| Task to carry out |
Exactly as written, print every line of the listing below and omit its pictures.

*** Block opens ***

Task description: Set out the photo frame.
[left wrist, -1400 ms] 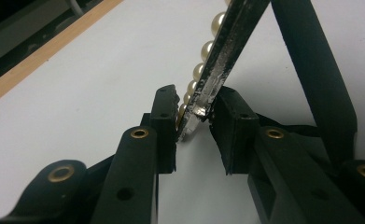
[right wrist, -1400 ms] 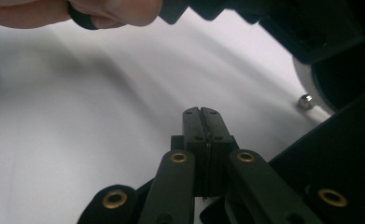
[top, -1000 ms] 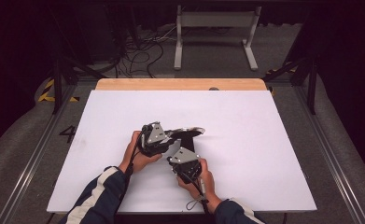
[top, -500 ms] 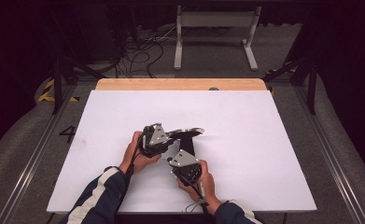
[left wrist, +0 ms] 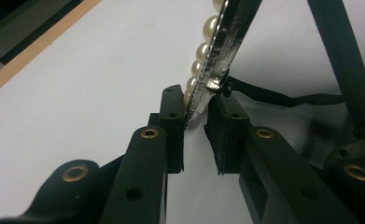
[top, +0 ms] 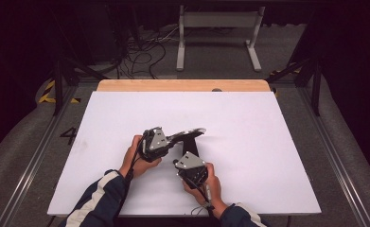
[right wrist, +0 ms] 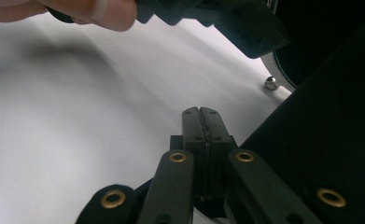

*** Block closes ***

| Result of this task |
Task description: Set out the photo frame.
[left wrist, -1400 ms] 
[right wrist, -1400 ms] 
[top, -1000 ms] 
[top, -500 ms] 
[left wrist, +0 ms] 
[top, +0 ms] 
[right wrist, +0 ms] 

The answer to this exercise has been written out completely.